Bullying at school has been brought into the lime light mostly due to the horrific choices some teenagers, and even younger children, have made in order to deal with a bully they encountered at school; the worst of which was to take their own life.
Bullying isn't restricted to the physical. It can also take on the form of verbal abuse, intimidation tactics, cruel teasing, name calling and labeling to name just a few.
A child who is being bullied may exhibit some of the following behaviors. Self-isolation, change of habits including eating, sleeping and interaction with peers, poor school grades, inability to focus, short temperament and many others. If you suspect your child is being bullied at school, trust your instincts and intervene.
First, ask your child if they are being bullying. They may or may not admit it. Many times children will not tell their parents for fear if the bully finds out it gives them something else to harass your child about. If they seem apprehensive about telling you what's going on, explain to them no one should be bullying anyone and you only want to help. If they won't come clean, make an appointment with the principal of their school.
Explain how your child has been acting and what you suspect is going on. Give the principal, and the school staff, a few days to scout out the situation. If there is bullying going on they should be able to spot it. Once it's been confirmed, and the bully has been identified, take action.
Working as a team, approach the situation as follows.
Find out where your child is most likely to cross the bully's path. Is it in the lunch room or are they in the same class? In either place a different seating arrangement may be the key to stopping the bully from being able to target your child. If it's on the bus, incorporate the bus driver's help, and ask if it's possible for the seating to be shifted so the two of them are not near each other. The more eyes you have monitoring the situation, the better chance you'll have of being able to stop the harassment; and quite possibly, save your child's self-esteem from being crushed.
If you know the bullies parents you may want to talk with them; they might not have a clue what their little angel has been up to. Even if you don't know them you may still want to approach them with what's been happening. Be cautious with this approach; the parents may be who the bully learned to be a bully from, or your child could suffer more abuse if the bully finds out they've been ratted out. Be as discreet as possible.
Talk with your child about why they think the bully is harassing them. It could be a simple miscommunication on both their parts that could be easily resolved. Whatever happens, do not stop communicating with your child.

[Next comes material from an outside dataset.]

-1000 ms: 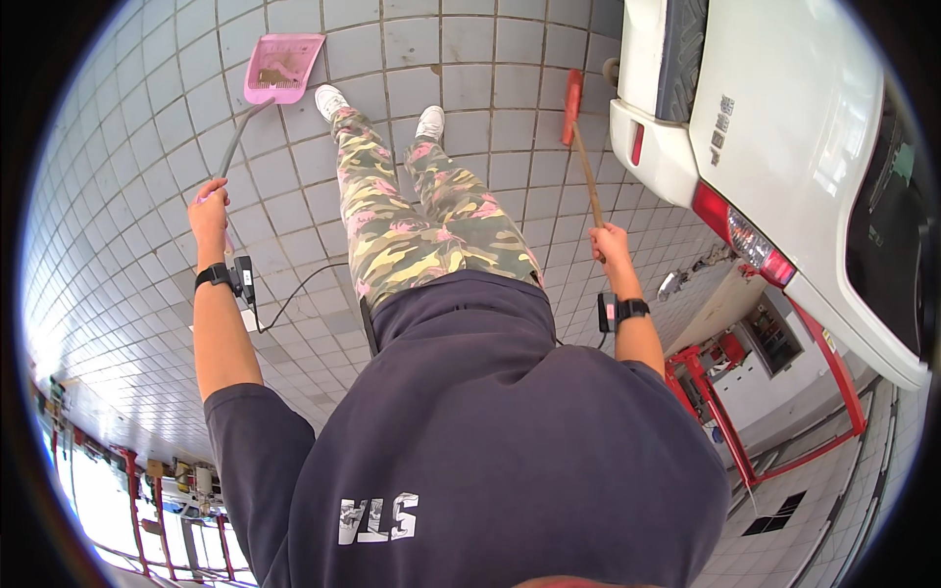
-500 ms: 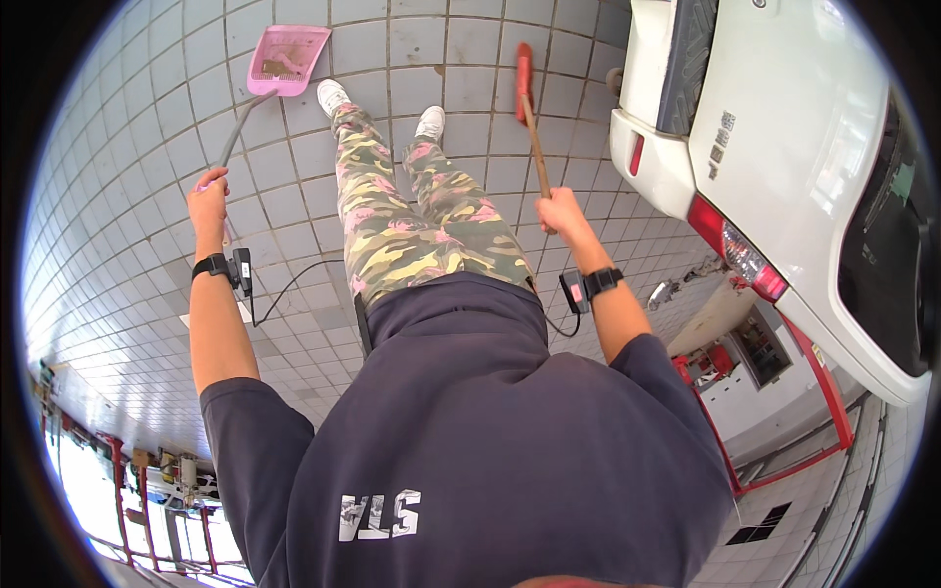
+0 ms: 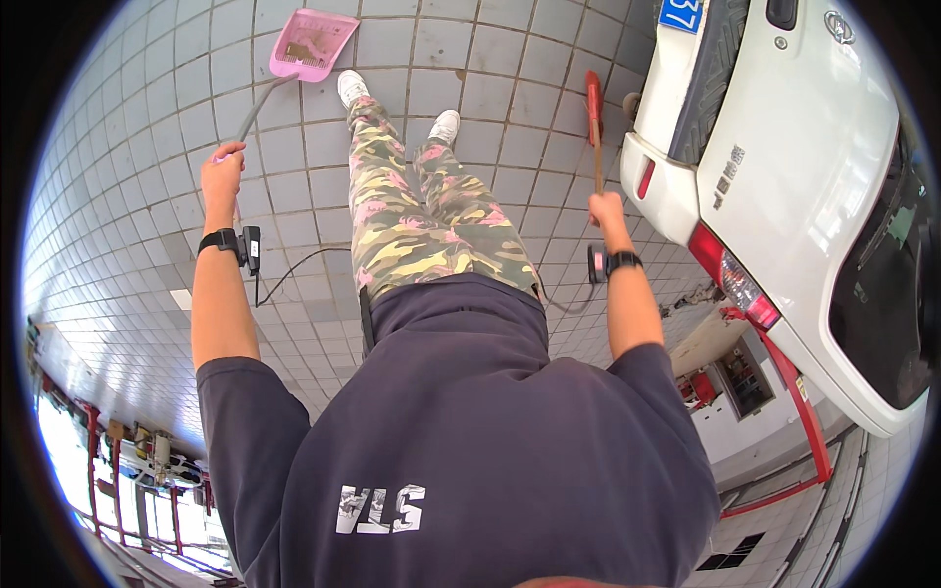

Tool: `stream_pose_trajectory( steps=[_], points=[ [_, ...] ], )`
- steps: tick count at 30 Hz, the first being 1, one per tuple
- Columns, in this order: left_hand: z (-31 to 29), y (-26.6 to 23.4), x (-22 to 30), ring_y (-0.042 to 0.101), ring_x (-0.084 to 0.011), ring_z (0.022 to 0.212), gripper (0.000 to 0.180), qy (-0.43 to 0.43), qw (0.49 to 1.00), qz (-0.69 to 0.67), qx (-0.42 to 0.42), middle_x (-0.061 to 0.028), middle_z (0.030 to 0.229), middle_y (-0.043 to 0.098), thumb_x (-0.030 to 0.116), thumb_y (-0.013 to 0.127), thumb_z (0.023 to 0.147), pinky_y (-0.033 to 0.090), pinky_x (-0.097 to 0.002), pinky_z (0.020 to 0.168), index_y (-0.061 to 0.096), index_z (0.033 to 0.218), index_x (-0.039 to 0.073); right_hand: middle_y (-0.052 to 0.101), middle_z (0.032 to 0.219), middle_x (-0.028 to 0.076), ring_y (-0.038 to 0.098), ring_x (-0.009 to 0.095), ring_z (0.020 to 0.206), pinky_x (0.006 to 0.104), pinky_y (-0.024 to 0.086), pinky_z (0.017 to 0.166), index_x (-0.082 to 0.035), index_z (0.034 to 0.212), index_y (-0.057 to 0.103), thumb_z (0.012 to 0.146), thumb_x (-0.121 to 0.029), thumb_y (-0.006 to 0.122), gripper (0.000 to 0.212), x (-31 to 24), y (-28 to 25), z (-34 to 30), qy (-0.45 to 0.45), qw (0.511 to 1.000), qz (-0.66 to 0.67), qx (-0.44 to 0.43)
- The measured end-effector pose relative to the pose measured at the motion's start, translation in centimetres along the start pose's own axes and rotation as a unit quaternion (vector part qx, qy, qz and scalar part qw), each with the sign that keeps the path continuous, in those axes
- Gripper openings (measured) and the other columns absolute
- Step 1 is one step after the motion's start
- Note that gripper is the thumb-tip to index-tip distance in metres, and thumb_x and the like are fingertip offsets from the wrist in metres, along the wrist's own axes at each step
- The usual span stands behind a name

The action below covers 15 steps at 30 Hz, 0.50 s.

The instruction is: The person sweeps debris on a tiled floor using a red broom and a pink dustpan. They gather the dirt into a pile and sweep it into the dustpan, moving around a white car in a garage setting.

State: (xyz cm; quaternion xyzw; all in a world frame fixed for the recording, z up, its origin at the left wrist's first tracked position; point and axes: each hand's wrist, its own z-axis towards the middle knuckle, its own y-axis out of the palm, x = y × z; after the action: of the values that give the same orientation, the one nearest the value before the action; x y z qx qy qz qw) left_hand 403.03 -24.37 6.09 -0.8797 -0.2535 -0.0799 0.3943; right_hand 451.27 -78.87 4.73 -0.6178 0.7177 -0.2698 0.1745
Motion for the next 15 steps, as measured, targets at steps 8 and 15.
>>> stream_pose_trajectory(
  steps=[8, 15],
  points=[
    [0.5, -0.3, 0.3, 0.052, -0.0077, 0.059, 0.03, -0.007, 1.0, 0.022, -0.002, 0.0026, 0.071, 0.062, 0.016, 0.058, 0.079, 0.039, -0.0263, 0.048, 0.077, 0.102, 0.017, 0.064, 0.057, 0.017, 0.068, 0.025, 0.052, 0.0374, 0.053, 0.049, 0.012, 0.072, 0.066, 0.077, -0.003, 0.057, 0.019, -6.9, 6.0, -8.2, -0.08, 0.984, -0.069, -0.142],
    [0.0, -0.1, 0.0, 0.045, -0.0061, 0.053, 0.032, 0.012, 1.0, 0.014, -0.001, 0.0031, 0.071, 0.06, 0.015, 0.058, 0.079, 0.034, -0.0248, 0.046, 0.076, 0.105, 0.015, 0.051, 0.059, 0.0, 0.042, 0.008, 0.041, 0.0257, 0.032, 0.036, -0.002, 0.079, 0.06, 0.083, -0.006, 0.061, 0.005, -1.0, -0.8, -15.3, -0.003, 0.977, 0.17, -0.128]
  ],
)
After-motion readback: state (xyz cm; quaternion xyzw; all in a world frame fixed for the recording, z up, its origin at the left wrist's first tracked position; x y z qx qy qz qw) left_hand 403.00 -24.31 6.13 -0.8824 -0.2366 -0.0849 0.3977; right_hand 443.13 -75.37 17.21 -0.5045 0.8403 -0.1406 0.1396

They need to know you're there for them. They may need to talk with someone, and you could be the only one they feel they've got. You must do all you can to either help them maintain their self-esteem or rebuild what the bully has managed to tear down.
Bullies are a dime a dozen. There's one in every schoolyard all across the world. Their aggressive tactics may make them feel like they have the upper hand; but they'll only have it if you allow them too.
Be assertive, be vigilant and be there for your child; no matter the cost.